Your eyes are not like a digital camera, where photos are captured in a row. Rather, your eyes are like the camera on a high-resolution computer. Your eyes can capture only about 25% of what they can see.
As you can see, your eye can only capture about 25% of what it can see.
In other words, as long as your eyes can see at a high enough resolution, you will still get the information your eyes need to perceive the world visually. Your images from your camera will still be images, with the same resolution and sharpness. But they will not be as sharp as the real thing.
Why aren’t all pixels the same?
All photos are made up of tiny amounts of information called pixels – bits of light (photons). These pixels are very small compared to the size of your retina, the part of your brain that actually sees. Just like your computer screen is only a couple million pixels wide, your eye at 50 inches of viewing distance has about 3.2 million pixels. That’s a lot. And that means you need to be very fast and concentrated to see everything with clarity.
What about those pesky digital cameras?
You don’t need all of those pixel to see a photo – the camera has already been taking its picture. The eye can perceive detail far greater than that of a digital camera. So, instead of 100 megapixels, we use 300-megapixel cameras, with a resolution of about 10 million pixels.

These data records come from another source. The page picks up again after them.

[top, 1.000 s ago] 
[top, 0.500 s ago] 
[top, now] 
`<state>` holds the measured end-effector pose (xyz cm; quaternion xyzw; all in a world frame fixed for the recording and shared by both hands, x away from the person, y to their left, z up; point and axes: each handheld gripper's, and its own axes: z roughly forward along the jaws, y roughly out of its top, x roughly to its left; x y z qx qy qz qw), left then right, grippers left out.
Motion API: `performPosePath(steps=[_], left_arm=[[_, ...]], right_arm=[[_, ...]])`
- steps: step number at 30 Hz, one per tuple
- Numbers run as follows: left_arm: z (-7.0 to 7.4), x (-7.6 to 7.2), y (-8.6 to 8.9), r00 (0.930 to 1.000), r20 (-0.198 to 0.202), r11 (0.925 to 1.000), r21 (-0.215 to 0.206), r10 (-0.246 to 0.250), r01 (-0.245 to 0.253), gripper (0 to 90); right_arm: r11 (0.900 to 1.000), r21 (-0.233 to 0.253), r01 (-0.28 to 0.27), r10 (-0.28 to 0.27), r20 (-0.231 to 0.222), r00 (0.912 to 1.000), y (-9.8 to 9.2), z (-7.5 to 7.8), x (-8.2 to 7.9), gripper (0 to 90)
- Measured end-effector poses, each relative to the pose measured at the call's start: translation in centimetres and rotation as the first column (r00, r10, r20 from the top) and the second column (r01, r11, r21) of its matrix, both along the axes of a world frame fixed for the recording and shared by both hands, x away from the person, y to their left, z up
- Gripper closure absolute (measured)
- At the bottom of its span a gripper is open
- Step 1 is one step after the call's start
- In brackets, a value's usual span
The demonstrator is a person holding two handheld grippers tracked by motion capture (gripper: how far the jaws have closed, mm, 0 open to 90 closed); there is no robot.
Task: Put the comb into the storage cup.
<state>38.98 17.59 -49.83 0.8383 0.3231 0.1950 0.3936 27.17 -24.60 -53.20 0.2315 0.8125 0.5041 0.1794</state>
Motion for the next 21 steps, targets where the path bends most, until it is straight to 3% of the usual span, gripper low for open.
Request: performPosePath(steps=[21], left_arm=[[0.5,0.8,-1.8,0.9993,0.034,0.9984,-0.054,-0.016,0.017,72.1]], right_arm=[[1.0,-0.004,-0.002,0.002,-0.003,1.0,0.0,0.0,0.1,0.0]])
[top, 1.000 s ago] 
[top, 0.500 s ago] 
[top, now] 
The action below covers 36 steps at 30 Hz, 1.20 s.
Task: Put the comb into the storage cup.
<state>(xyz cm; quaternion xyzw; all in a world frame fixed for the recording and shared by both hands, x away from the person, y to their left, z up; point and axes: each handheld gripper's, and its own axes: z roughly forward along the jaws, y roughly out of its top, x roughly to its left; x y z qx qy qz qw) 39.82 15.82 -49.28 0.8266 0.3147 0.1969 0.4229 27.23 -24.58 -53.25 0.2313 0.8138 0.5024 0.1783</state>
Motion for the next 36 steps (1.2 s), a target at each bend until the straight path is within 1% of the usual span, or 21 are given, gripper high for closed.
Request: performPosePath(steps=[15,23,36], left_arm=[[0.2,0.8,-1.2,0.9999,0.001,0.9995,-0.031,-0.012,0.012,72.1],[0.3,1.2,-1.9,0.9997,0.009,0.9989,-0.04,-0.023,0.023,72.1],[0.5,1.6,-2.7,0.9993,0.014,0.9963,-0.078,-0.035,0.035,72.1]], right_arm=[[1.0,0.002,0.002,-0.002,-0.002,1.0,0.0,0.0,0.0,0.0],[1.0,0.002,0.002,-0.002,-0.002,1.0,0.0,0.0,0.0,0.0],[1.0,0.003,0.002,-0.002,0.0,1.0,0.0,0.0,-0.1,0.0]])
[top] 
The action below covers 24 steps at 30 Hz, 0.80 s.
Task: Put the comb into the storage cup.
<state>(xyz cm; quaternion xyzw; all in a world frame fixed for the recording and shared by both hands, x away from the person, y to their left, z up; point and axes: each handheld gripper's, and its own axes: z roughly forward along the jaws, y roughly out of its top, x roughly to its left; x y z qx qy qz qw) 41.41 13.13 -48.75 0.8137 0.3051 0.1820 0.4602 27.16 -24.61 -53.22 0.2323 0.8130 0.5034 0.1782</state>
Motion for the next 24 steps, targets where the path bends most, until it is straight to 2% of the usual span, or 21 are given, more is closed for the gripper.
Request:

Why is the amount of information necessary so small?
We can see detail when we see it from our small (and highly specialized) perspective.
For example, when you are holding a photograph you are measuring 1/3 of a millimeter wide. When the camera takes your picture, it creates pixel-widths of a few millimeters. This allows information that would otherwise be lost from the picture to be seen clearly, allowing us to perceive its exact dimensions.
The same thing is true if you are walking at a street intersection in a city like New York. The corner of the picture is about 1/8 of a millimeter wide compared to a picture taken from 20 feet away from the sidewalk.
Why do all the best photographers produce high resolution photos?